YOUR GOAL: Search the entries for the word "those" and copy each line that has it.

EXTRACTED MATERIAL below:

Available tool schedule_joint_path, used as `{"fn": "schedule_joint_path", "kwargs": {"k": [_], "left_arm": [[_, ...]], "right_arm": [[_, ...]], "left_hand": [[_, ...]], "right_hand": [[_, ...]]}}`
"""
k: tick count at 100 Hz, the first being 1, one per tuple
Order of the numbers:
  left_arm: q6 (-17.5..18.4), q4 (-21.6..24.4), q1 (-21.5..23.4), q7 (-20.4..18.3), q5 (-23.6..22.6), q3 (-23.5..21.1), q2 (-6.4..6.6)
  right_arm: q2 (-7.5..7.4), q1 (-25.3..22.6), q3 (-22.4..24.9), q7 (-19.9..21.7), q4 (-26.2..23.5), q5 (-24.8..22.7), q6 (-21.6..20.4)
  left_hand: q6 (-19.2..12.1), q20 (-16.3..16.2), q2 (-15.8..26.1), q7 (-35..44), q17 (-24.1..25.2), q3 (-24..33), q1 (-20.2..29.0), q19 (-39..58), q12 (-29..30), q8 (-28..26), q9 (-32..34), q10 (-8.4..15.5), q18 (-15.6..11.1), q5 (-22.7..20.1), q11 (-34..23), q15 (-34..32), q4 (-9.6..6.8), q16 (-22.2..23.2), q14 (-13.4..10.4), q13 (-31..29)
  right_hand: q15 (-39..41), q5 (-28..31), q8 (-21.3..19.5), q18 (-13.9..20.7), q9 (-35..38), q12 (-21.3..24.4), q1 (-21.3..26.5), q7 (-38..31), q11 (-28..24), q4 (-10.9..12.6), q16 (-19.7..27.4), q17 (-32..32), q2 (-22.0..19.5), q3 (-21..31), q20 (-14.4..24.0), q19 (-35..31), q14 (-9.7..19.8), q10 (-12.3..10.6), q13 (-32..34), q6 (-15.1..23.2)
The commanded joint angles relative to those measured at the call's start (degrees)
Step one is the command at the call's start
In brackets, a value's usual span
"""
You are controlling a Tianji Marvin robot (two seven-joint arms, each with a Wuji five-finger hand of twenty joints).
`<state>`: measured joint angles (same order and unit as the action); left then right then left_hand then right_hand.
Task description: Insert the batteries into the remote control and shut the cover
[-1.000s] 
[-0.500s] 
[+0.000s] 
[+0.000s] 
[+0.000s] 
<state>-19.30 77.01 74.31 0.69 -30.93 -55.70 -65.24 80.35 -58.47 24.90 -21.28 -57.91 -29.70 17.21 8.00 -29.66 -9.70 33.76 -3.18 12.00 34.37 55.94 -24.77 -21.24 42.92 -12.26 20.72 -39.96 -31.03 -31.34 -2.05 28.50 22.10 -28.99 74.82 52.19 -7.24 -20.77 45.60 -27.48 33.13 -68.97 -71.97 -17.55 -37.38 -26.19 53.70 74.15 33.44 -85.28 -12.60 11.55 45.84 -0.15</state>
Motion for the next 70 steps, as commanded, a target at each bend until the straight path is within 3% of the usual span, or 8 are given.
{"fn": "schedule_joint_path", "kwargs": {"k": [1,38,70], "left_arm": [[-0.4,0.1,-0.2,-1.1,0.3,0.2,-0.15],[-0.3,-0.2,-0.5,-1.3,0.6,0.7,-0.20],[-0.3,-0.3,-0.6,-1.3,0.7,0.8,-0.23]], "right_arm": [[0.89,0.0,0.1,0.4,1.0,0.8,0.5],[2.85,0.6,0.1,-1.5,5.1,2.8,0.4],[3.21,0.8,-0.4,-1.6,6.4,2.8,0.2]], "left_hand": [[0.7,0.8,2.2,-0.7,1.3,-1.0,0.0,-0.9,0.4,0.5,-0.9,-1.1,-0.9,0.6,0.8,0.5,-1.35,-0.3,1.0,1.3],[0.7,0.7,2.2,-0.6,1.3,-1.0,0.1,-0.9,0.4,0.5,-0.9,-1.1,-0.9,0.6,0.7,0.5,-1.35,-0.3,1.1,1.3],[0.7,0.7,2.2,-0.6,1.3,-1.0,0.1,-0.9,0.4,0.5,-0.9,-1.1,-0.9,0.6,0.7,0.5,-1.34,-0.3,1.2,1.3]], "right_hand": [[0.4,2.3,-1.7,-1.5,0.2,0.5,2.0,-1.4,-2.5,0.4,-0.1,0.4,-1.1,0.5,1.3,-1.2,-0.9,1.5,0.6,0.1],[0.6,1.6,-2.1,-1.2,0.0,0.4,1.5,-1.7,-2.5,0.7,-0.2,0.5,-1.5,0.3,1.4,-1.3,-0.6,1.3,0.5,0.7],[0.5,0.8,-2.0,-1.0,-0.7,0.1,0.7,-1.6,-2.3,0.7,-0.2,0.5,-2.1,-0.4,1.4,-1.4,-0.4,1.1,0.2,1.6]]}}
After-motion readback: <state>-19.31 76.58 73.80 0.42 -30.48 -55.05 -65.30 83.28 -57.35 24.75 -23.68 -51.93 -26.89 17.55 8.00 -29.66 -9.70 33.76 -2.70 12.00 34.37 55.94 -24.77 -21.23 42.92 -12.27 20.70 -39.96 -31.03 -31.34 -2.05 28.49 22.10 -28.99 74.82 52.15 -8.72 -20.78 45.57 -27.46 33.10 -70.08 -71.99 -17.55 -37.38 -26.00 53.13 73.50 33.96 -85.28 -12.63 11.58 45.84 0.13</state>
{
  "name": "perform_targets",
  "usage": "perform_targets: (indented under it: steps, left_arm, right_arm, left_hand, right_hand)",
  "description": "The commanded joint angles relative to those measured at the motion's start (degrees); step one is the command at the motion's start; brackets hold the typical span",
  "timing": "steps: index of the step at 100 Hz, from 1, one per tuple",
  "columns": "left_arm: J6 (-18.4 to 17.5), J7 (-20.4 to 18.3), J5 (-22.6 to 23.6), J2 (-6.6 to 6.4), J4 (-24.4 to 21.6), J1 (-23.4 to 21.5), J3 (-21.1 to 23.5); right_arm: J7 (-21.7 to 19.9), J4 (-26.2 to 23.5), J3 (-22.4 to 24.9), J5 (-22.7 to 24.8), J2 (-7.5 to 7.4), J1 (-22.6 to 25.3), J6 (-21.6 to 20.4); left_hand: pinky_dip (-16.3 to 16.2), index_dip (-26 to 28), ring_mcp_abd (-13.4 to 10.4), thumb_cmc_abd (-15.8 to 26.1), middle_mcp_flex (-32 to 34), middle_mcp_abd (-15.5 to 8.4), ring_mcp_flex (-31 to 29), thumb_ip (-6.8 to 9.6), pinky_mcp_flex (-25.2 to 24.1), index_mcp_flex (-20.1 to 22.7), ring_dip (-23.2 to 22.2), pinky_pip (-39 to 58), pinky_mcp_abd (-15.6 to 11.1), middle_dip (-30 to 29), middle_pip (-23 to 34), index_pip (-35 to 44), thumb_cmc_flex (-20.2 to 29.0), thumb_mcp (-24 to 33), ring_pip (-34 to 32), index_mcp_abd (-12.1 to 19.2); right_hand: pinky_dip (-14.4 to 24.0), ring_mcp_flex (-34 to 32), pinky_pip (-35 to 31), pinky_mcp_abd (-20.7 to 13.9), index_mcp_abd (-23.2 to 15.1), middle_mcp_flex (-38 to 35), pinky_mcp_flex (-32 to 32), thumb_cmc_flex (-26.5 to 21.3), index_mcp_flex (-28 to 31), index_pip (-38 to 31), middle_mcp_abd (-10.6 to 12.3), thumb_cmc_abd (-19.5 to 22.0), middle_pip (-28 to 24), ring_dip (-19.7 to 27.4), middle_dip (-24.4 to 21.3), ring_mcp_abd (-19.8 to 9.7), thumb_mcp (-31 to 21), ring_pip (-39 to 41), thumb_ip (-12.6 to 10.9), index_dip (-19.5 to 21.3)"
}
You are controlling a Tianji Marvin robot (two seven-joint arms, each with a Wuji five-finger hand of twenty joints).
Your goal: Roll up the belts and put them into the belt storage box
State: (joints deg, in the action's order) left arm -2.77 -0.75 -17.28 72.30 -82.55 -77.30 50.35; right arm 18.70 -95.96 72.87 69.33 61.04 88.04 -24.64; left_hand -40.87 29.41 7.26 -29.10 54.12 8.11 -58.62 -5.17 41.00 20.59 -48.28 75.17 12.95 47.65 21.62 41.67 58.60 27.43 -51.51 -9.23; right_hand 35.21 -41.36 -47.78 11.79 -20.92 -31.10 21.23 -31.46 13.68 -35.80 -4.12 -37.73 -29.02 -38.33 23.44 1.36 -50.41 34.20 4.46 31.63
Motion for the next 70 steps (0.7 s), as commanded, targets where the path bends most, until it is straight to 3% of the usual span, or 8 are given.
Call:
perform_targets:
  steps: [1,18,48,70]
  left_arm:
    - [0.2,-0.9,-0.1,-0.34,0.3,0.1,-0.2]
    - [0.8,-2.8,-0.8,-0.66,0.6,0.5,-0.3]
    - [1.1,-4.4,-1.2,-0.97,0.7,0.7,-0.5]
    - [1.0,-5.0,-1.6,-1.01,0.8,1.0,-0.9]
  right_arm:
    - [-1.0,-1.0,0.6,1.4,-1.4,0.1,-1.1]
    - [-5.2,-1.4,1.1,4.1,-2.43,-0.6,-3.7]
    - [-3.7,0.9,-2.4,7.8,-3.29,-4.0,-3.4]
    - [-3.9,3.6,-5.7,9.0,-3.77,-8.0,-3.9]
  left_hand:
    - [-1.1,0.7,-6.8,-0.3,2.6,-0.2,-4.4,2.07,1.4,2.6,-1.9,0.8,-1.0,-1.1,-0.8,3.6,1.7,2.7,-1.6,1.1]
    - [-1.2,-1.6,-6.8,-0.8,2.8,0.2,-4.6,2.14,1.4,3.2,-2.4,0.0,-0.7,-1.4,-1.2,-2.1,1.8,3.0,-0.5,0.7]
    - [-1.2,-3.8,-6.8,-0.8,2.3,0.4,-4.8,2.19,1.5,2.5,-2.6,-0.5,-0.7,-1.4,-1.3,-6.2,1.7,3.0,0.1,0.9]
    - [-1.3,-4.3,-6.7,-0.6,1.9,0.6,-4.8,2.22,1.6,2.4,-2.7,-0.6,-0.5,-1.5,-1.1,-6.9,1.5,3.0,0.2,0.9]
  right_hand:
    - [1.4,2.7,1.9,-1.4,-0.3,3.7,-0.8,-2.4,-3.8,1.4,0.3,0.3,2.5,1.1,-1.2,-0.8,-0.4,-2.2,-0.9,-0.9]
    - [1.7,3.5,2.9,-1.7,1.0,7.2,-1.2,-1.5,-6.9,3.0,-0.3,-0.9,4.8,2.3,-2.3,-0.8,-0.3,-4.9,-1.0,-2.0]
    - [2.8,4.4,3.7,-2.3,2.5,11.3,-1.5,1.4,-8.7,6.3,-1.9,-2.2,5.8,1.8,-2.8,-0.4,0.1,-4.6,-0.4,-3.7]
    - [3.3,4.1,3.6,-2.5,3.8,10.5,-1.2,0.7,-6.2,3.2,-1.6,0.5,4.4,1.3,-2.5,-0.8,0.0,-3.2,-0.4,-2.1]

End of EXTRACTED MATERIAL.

TASK RESPONSE:
The commanded joint angles relative to those measured at the call's start (degrees)
  "description": "The commanded joint angles relative to those measured at the motion's start (degrees); step one is the command at the motion's start; brackets hold the typical span",

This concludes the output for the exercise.